Dragoljub Acković (Драгољуб Ацковић; 23 November 1952 – 27 June 2025) was a Serbian writer, academic, activist and politician. He was a prominent member of the Roma community in Serbia and wrote extensively on the history and identity of the Roma people. Acković served in the National Assembly of Serbia from 2020 to 2024 as a member of the Serbian Progressive Party (SNS).

==Early life and academic career==
Acković was born in the village of Osipaonica, Smederevo, in what was then the People's Republic of Serbia in the Federal People's Republic of Yugoslavia. He attained university degrees in political science and ethnology from the Faculty of Philosophy, took post-graduate studies at the Faculty of Law, and received a doctorate in Romological studies from the United Nations University for Peace.

==Author and community activist==
Acković penned more than twenty books and several hundred articles on the subject of the Roma community. His book The Roma in Belgrade focuses on the history of the Roma community in Serbia's capital; he notes that the Roma have lived in the city since at least 1328 and contends that for many centuries there was no hostility between the Serb and Roma communities. The work also addresses contemporary discrimination against the Roma community and argues for improved access to education as a means of breaking down modern prejudices.

He joined the Association of Writers of Serbia in 1997 and was a member of the Commission for the Study of Roma Life and Customs in the Serbian Academy of Sciences and Arts. From September 2011 until his death, he acted as deputy president of the International Roma Academy of Arts and Sciences. He was also a member of the National Committee for Intangible Culture Heritage in the Serbian ministry of culture, information, and informational society, and for over twenty years he worked as editor for the Roma programming at Radio Belgrade. He was the founder and director of the museum of Roma culture in Belgrade and of the radio station Khrlo e Romengo and started numerous other media initiatives in the Romani language.

In September 2012, he became deputy director of Serbia's office for human and minority rights. In 2020, he was involved in efforts to reduce the spread of COVID-19 among members of the Roma community.

Acković became a member of the International Commission for the Truth About Jasenovac in 2007. Three years later, he became president of Milan Bulajić's Genocide Research Fund. In 2018, he curated an exhibition entitled, "Suffering of Roma in the First World War" at the Museum of Vojvodina.

==Politician and representative==
===Roma political organizations===
Acković was the first president of the Roma Congress Party. He was active in the World Romani Congress from its third convention in 1981 and was elected its president in April 2013. In this capacity, he condemned increasing attacks on Roma people in Europe and around the world.

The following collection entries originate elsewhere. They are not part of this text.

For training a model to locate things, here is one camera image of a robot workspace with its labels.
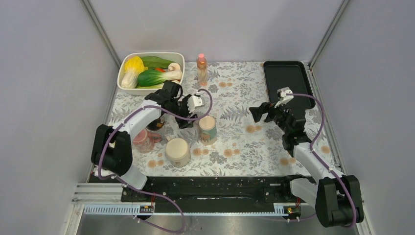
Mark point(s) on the small control board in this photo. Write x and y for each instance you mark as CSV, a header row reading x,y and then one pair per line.
x,y
291,210
146,209

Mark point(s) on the white napa cabbage toy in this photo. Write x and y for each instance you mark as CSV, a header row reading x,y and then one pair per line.
x,y
133,67

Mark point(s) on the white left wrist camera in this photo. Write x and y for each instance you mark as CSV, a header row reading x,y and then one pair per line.
x,y
195,101

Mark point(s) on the right small control board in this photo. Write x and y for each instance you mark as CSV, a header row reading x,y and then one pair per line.
x,y
291,210

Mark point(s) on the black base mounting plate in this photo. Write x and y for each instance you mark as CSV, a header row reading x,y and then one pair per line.
x,y
239,195

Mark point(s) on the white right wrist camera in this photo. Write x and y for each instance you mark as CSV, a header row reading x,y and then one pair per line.
x,y
285,95

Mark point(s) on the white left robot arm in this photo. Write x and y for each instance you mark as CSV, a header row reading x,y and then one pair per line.
x,y
112,147

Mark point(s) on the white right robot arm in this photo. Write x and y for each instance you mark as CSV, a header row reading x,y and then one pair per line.
x,y
336,197

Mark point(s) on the pink drink bottle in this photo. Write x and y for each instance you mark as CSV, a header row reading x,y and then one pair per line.
x,y
202,70

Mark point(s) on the cream floral mug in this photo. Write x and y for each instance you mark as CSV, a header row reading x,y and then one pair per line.
x,y
207,130

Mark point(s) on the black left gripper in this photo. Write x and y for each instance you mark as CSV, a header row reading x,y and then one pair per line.
x,y
185,123

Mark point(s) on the aluminium frame rail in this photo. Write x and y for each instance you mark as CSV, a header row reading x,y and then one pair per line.
x,y
98,193

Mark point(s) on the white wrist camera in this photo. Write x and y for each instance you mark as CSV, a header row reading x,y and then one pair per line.
x,y
285,95
195,101

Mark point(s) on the pink glass mug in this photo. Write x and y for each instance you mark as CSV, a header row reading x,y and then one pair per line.
x,y
145,141

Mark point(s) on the beige upside-down mug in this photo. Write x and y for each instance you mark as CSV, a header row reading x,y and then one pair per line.
x,y
177,151

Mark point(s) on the white mushroom toy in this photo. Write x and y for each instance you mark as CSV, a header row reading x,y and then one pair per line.
x,y
174,67

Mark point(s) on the left small control board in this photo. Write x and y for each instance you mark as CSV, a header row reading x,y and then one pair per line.
x,y
146,209

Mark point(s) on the green bok choy toy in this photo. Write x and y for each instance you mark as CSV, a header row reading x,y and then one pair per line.
x,y
150,78

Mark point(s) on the black serving tray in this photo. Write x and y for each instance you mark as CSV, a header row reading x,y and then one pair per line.
x,y
281,74

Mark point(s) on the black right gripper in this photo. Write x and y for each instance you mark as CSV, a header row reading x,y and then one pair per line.
x,y
265,107

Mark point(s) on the white plastic vegetable tub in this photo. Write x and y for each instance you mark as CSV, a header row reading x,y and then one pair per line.
x,y
173,56

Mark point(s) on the black mug with tan rim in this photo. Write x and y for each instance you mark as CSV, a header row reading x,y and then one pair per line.
x,y
156,124

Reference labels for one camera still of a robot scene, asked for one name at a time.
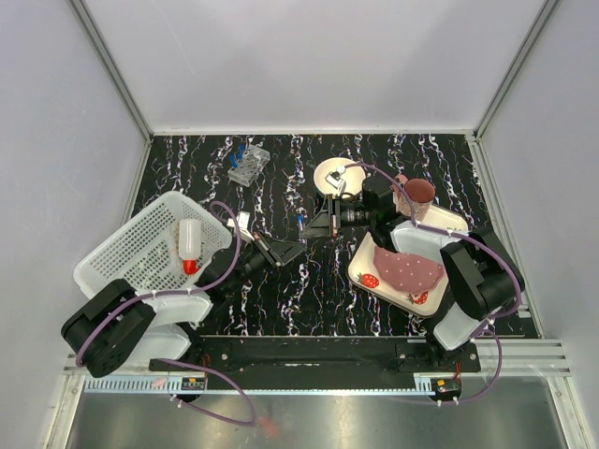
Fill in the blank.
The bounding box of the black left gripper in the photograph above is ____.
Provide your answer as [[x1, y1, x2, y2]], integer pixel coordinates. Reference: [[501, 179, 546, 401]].
[[226, 230, 307, 295]]

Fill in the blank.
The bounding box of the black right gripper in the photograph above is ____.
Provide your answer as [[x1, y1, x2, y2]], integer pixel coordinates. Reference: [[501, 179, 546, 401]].
[[299, 195, 375, 240]]

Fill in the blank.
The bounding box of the white wash bottle red cap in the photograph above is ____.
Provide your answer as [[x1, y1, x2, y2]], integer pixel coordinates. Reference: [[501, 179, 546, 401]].
[[178, 219, 202, 275]]

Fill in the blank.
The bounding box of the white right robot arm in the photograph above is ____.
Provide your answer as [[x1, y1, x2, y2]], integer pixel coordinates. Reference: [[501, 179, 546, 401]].
[[299, 178, 525, 371]]

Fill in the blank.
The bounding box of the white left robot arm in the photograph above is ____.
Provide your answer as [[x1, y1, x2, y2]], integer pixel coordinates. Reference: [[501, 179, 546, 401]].
[[60, 232, 304, 378]]

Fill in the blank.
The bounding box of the green white ceramic bowl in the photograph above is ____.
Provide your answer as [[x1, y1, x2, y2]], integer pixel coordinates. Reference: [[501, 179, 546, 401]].
[[313, 157, 366, 197]]

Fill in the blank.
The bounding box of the white strawberry pattern tray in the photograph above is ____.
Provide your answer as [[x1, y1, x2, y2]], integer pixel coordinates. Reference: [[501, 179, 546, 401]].
[[347, 206, 468, 318]]

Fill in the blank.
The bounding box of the clear test tube rack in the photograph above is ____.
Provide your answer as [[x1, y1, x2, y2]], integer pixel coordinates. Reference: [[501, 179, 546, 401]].
[[227, 144, 270, 187]]

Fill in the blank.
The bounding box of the pink polka dot dish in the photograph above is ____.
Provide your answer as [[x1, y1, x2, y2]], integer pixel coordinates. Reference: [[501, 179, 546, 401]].
[[373, 246, 445, 295]]

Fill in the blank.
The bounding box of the white perforated plastic basket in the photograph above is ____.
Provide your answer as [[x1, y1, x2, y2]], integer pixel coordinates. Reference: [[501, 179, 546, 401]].
[[73, 191, 232, 298]]

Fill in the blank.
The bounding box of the left control box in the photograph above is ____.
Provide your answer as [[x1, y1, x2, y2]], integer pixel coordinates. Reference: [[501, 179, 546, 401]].
[[181, 376, 206, 394]]

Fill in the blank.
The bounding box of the control box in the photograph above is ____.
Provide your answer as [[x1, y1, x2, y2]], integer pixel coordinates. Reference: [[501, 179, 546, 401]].
[[181, 376, 206, 394], [431, 378, 462, 401]]

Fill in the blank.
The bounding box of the right control box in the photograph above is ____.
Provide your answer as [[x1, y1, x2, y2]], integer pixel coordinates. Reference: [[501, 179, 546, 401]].
[[431, 378, 462, 401]]

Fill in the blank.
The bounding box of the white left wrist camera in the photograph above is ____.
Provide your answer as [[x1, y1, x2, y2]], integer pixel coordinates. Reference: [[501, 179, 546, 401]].
[[226, 211, 250, 234]]

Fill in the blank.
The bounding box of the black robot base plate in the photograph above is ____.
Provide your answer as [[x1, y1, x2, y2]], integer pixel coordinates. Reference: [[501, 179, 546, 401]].
[[180, 336, 481, 374]]

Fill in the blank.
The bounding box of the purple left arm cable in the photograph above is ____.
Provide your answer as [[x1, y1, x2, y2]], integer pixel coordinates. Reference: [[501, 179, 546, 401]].
[[74, 200, 257, 426]]

He also served on Serbia's Roma National Council. He led his own electoral list in the 2014 council elections and was elected when the list won two out of thirty-five seats. He did not seek re-election in 2018.

===Serbia===
Acković was a Social Democracy candidate for the national assembly of Serbia in the 1997 Serbian parliamentary election, appearing in second place on the party's electoral list in Čukarica. The list did not win any seats in the division. This was the last Serbian parliamentary election where the country was divided into separate electoral constituencies.

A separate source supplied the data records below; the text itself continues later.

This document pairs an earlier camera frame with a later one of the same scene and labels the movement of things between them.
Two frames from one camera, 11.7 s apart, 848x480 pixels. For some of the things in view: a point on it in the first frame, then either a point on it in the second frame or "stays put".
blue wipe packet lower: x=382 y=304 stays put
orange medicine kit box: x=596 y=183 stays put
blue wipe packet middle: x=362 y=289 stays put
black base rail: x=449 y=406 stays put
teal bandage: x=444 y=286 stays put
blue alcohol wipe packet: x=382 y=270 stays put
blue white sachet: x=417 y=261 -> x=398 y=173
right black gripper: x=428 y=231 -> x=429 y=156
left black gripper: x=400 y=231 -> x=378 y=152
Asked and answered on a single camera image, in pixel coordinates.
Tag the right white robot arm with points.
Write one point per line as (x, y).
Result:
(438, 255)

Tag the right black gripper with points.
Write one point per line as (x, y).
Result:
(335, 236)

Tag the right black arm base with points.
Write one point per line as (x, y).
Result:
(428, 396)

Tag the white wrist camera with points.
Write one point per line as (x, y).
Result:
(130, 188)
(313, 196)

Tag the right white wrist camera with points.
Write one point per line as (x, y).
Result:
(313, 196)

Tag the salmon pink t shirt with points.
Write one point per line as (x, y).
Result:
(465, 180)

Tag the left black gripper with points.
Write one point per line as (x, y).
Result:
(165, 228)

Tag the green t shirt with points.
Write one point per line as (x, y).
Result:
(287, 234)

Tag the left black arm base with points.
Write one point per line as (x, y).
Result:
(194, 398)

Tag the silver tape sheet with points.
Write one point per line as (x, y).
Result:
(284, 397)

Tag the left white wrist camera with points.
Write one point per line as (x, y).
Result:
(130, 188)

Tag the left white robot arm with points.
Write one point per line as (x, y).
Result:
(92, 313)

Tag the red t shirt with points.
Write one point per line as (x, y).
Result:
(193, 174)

Acković encouraged Roma people in Kosovo to support the Serb Civic Initiative in the 2013 Kosovan local elections.

He was given the 191st position on the Progressive Party's Let's Get Serbia Moving list in the 2012 Serbian parliamentary election. The list won seventy-three mandates, and he was not elected.

====Parliamentarian====
Acković received the 165th position on the SNS's For Our Children party list in the 2020 Serbian parliamentary election and was elected when the list won a landslide majority with 188 out of 250 seats. In his first assembly term, Acković was deputy chair of the assembly committee on human and minority rights and gender equality, as well as chair of a subcommittee for Roma affairs and a member of the committee's working group for initiatives, petitions, and proposals. He was also a member of the labour committee, (Note: Formally known as the Committee on Labour, Social Issues, Social Inclusion, and Poverty Reduction.) Serbia's delegation to the parliamentary assembly of the Francophonie, and Serbia's parliamentary friendship groups with France, India, and Russia.

He was promoted to the 105th position on the SNS's list in the 2022 Serbian parliamentary election and was re-elected when the list won a plurality victory with 120 seats. In his second term, he was a member of the committee on human and minority rights and gender equality, once again a member of Serbia's delegation to the parliamentary assembly of the Francophonie, and the head of Serbia's parliamentary friendship group with Bangladesh.

In the 2023 parliamentary election, he appeared in the 156th position on the SNS list and was not re-elected when the party won 129 seats. His term ended when the new assembly convened in February 2024.

==Death==
Acković died on 27 June 2025, at the age of 72.